What Mennle-Seuken does that we don't (yet)
Mennle and Seuken's central diagnostic is the manipulation gain: for each student, fix every other student's report at truth, then search a candidate strategy set for that student's best-responding misreport, and measure how many ranks of personal welfare the misreport buys them. The score is well-defined for any matching mechanism, including a decentralized one. The most directly publishable extension of college-sim is to compute it.
Concretely: for each (archetype × tier) cell — say, humanities-spike applicants targeting Tier-2 schools, or well-rounded students with a Pell flag targeting Tier-4 publics — generate a representative student, build a "truthful" application portfolio that follows the model's default utility ordering, and compare the realized match-rank against three strategic alternatives: an ED-aggressive portfolio that spends the binding commitment on the most ambitious reach, a RD-safeties-only portfolio that skips ED entirely to preserve aid leverage, and an oracle portfolio that knows the realized random draws and picks the optimal application set ex post.
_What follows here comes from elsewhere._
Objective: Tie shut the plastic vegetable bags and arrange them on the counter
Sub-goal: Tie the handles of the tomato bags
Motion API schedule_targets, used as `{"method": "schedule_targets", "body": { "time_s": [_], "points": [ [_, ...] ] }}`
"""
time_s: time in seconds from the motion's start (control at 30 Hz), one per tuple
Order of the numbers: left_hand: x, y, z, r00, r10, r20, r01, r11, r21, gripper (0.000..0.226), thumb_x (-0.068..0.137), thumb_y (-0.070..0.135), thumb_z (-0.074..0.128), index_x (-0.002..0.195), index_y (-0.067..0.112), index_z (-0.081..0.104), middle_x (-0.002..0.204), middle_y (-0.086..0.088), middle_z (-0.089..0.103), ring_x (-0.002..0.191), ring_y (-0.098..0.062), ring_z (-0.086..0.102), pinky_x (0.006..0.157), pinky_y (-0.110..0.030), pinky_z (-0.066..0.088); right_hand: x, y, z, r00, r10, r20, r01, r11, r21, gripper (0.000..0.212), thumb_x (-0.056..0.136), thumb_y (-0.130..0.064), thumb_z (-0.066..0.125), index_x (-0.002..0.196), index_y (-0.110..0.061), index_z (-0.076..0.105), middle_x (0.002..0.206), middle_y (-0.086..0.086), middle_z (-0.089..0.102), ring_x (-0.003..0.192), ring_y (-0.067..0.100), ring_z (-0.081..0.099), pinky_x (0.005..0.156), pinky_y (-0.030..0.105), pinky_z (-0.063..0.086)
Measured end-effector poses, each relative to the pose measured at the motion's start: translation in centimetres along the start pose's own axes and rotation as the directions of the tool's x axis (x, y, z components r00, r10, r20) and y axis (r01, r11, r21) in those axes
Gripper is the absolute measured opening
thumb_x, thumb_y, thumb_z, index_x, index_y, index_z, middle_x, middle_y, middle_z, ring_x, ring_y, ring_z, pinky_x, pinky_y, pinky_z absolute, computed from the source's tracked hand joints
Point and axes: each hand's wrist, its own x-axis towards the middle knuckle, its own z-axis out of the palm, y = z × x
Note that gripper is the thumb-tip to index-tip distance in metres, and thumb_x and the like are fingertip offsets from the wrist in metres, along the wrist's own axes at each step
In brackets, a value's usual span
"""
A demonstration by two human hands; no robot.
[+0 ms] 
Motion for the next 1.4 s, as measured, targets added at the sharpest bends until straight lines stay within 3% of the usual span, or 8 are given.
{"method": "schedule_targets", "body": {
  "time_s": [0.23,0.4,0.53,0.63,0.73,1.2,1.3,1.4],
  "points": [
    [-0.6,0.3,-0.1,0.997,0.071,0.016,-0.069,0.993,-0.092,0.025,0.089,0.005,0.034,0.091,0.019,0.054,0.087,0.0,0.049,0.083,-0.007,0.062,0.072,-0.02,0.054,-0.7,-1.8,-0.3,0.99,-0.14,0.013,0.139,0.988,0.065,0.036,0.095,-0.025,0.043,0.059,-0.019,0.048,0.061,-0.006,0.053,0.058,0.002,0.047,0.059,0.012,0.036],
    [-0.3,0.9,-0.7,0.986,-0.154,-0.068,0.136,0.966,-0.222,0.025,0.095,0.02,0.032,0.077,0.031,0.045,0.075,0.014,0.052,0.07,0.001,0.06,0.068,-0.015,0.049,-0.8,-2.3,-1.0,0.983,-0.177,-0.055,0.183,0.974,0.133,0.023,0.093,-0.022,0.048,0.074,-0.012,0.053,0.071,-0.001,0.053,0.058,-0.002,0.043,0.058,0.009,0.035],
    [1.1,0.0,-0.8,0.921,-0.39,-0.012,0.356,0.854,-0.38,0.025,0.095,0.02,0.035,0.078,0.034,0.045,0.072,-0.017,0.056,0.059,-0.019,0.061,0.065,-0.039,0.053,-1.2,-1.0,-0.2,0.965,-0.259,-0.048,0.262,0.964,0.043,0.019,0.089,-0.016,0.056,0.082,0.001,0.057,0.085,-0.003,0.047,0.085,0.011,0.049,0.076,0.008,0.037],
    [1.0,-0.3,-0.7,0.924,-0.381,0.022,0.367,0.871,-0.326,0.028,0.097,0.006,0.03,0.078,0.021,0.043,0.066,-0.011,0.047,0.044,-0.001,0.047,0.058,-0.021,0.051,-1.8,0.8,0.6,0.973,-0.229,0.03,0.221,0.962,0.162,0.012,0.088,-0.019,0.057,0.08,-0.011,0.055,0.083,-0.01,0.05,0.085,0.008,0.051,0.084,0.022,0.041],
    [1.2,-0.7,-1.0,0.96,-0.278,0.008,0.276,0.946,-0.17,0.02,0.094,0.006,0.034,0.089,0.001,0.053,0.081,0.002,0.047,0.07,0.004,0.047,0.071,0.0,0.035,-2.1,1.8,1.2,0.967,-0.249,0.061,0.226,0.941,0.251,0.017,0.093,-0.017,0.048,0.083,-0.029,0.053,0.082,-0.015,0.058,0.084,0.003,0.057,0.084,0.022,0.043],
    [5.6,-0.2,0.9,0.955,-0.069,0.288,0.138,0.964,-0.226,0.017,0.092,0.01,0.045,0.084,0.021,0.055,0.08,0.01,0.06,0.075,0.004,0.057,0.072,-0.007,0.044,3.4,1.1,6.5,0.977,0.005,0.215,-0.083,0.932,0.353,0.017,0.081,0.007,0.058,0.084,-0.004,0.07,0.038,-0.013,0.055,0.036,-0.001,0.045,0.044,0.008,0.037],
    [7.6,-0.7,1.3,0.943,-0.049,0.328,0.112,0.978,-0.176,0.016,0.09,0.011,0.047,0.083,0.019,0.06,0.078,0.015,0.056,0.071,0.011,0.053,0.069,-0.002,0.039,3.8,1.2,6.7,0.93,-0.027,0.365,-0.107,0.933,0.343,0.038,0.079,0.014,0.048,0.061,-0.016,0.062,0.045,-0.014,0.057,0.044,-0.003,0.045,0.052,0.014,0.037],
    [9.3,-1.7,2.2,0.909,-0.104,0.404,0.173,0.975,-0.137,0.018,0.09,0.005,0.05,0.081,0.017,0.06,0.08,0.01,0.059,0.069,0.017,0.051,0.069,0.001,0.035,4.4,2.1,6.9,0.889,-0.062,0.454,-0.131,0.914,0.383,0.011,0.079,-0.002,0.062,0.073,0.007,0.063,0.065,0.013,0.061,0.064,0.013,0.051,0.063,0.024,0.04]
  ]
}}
The gap between truthful and oracle is the manipulation ceiling; the gap between truthful and the realistic strategic variants is the manipulation gain a sophisticated student could actually capture.
The output is a simple table — archetype rows, tier columns, manipulation-gain cells — that answers the question "where in the system do honest applicants pay the largest tax for being honest?" Mennle and Seuken show that the answer in centralized systems is concentrated in a few well-understood structural places. In a decentralized system with binding ED, the answer is open and is exactly the kind of narrative the marketing site is built to surface. We forward-link the implementation roadmap in cas_abm_extensions_roadmap.html.
Run the reproduction yourself
A pure-Node.js reproduction of the welfare and manipulation-gain comparison lives at /research2/cas-abm-references/reproductions/04-mennle-seuken-da-vs-boston/README.md. The reproduction implements DA, BM, and ABM directly and reports mean rank, median rank, and manipulation gain across 100 seeds. The welfare ordering reproduces cleanly at 200 students and 10 schools; the BM-vs-ABM manipulation-gain gap that the paper highlights sharpens at the larger market scales the asymptotic theory targets.
Citation
Mennle, T., & Seuken, S. (2014). Trade-offs in School Choice: Comparing Deferred Acceptance, the Naive and the Classic Boston Mechanism. arXiv:1406.3327. Revised 2017. University of Zurich.